Supplementary Material for: The Gene Signature of Activated M-CSF-Primed Human Monocyte-Derived Macrophages Is IL-10-Dependent

During inflammatory responses, monocytes are recruited into inflamed tissues, where they become monocyte-derived macrophages and acquire pro-inflammatory and tissue-damaging effects in response to the surrounding environment. In fact, monocyte-derived macrophage subsets are major pathogenic cells in inflammatory pathologies. Strikingly, the transcriptome of pathogenic monocyte-derived macrophage subsets resembles the gene profile of macrophage colony-stimulating factor (M-CSF)-primed monocyte-derived human macrophages (M-MØ). As M-MØ display a characteristic cytokine profile after activation (IL10^high TNF^low IL23^low IL6^low), we sought to determine the transcriptional signature of M-MØ upon exposure to pathogenic stimuli. Activation of M-MØ led to the acquisition of a distinctive transcriptional profile characterized by the induction of a group of genes (Gene set 1) highly expressed by pathogenic monocyte-derived macrophages in COVID-19 and whose presence in tumor-associated macrophages (TAM) correlates with the expression of macrophage-specific markers (<i>CD163</i>, <i>SPI1</i>) and <i>IL10</i>. Indeed, Gene set 1 expression was primarily dependent on ERK/p38 and STAT3 activation, and transcriptional analysis and neutralization experiments revealed that IL-10 is not only required for the expression of a subset of genes within Gene set 1 but also significantly contributes to the idiosyncratic gene signature of activated M-MØ. Our results indicate that activation of M-CSF-dependent monocyte-derived macrophages induces a distinctive gene expression profile, which is partially dependent on IL-10, and identifies a gene set potentially helpful for macrophage-centered therapeutic strategies.

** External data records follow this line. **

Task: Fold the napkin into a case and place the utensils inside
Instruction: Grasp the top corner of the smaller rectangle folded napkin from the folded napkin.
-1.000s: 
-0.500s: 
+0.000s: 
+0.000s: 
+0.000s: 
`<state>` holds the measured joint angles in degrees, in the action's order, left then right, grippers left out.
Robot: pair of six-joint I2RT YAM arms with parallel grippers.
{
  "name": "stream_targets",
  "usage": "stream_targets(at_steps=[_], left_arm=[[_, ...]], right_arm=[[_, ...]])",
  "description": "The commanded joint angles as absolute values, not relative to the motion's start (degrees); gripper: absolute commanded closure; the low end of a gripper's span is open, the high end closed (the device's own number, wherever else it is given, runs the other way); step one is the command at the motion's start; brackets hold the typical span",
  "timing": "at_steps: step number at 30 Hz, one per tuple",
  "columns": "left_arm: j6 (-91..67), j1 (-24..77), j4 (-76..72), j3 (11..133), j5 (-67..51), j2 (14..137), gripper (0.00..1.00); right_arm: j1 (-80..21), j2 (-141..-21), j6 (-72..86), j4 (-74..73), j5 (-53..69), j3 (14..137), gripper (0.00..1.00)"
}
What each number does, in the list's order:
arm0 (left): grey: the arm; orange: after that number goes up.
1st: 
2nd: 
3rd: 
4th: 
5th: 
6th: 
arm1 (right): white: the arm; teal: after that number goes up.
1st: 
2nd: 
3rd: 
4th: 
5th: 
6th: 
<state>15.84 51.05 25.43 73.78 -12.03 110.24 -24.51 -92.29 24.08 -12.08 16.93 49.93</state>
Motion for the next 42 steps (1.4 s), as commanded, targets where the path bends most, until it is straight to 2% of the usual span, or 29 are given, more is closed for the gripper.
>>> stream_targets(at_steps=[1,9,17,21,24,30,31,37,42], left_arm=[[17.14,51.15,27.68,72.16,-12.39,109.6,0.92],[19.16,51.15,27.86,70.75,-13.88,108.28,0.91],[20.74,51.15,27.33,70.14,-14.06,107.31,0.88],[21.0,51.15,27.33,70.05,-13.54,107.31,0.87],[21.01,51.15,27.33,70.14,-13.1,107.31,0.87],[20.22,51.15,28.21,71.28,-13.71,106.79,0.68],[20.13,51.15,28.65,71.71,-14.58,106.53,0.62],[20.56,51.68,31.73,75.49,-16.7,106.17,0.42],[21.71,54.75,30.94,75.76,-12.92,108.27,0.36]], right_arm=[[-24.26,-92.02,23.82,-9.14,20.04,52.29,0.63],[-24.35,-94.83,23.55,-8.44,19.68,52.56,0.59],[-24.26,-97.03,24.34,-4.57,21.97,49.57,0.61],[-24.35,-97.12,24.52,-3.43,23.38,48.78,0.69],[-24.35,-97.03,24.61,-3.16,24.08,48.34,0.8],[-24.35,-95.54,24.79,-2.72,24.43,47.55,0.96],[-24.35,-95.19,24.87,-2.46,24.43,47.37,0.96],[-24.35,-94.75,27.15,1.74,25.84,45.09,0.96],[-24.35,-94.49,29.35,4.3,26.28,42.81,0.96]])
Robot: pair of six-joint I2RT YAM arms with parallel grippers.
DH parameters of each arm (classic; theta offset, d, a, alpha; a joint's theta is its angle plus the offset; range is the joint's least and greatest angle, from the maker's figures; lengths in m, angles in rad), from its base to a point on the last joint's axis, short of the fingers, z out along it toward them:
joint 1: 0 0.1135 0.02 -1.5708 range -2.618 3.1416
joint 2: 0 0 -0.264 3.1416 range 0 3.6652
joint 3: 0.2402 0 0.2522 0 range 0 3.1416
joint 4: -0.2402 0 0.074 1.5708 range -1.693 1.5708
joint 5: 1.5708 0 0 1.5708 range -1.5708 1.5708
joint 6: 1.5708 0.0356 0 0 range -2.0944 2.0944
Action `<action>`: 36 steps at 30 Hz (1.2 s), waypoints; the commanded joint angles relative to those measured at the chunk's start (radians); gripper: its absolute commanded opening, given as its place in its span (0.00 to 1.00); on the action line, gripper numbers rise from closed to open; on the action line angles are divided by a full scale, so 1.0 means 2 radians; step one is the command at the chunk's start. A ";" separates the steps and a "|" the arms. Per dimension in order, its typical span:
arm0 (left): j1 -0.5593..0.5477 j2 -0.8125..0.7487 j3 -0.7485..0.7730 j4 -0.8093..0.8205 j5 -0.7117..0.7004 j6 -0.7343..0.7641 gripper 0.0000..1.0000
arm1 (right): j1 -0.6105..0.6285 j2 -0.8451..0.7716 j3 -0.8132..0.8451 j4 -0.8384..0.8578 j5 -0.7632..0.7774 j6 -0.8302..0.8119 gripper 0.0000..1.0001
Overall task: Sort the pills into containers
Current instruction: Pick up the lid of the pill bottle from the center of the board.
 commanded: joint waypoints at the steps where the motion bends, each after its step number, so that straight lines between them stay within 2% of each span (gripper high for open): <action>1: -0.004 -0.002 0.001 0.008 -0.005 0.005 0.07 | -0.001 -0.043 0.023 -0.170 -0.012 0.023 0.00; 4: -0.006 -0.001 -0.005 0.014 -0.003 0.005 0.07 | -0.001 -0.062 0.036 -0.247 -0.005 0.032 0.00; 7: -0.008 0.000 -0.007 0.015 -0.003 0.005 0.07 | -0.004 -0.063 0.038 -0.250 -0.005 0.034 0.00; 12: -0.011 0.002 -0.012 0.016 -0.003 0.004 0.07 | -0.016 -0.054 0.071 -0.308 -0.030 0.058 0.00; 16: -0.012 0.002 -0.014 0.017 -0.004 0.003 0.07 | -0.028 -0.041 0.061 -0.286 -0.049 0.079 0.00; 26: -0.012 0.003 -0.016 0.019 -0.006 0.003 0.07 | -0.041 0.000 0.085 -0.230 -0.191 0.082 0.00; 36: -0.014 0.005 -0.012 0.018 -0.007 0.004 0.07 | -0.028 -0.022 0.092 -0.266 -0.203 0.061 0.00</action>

在炎症应答过程中，单核细胞（monocytes）被招募至炎症组织（inflamed tissues），在此处分化为单核细胞衍生巨噬细胞（monocyte-derived macrophages），并响应周围微环境获得促炎及组织损伤功能。实际上，单核细胞衍生巨噬细胞亚群是炎症性疾病的主要致病细胞群。值得注意的是，致病单核细胞衍生巨噬细胞亚群的转录组（transcriptome）与经巨噬细胞集落刺激因子（macrophage colony-stimulating factor, M-CSF）诱导的人单核细胞衍生巨噬细胞（M-MØ）的基因谱（gene profile）高度相似。由于M-MØ在激活后呈现特征性细胞因子谱（cytokine profile）（IL10高表达、TNF低表达、IL23低表达、IL6低表达），本研究旨在探究M-MØ暴露于致病刺激物（pathogenic stimuli）时的转录特征（transcriptional signature）。激活M-MØ可使其获得独特的转录谱（transcriptional profile），该特征以一组基因（基因集1，Gene set 1）的诱导表达为标志：这类基因在新型冠状病毒肺炎（COVID-19）患者的致病单核细胞衍生巨噬细胞中高表达，且其在肿瘤相关巨噬细胞（tumor-associated macrophages, TAM）中的表达与巨噬细胞特异性标志物（macrophage-specific markers，CD163、SPI1）及IL10的表达呈正相关。进一步研究发现，基因集1的表达主要依赖于细胞外调节蛋白激酶/ p38丝裂原活化蛋白激酶（ERK/p38）及信号转导和转录激活因子3（STAT3）的激活；转录组分析与中和实验（neutralization experiments）结果表明，IL-10不仅是基因集1中部分基因表达所必需的，还显著参与塑造激活后M-MØ的独特基因特征（idiosyncratic gene signature）。本研究结果显示，依赖巨噬细胞集落刺激因子（M-CSF）的单核细胞衍生巨噬细胞的激活可诱导产生独特的基因表达谱，该过程部分依赖于IL-10的调控；同时，本研究鉴定出的基因集有望为以巨噬细胞为中心的治疗策略（therapeutic strategies）提供潜在帮助。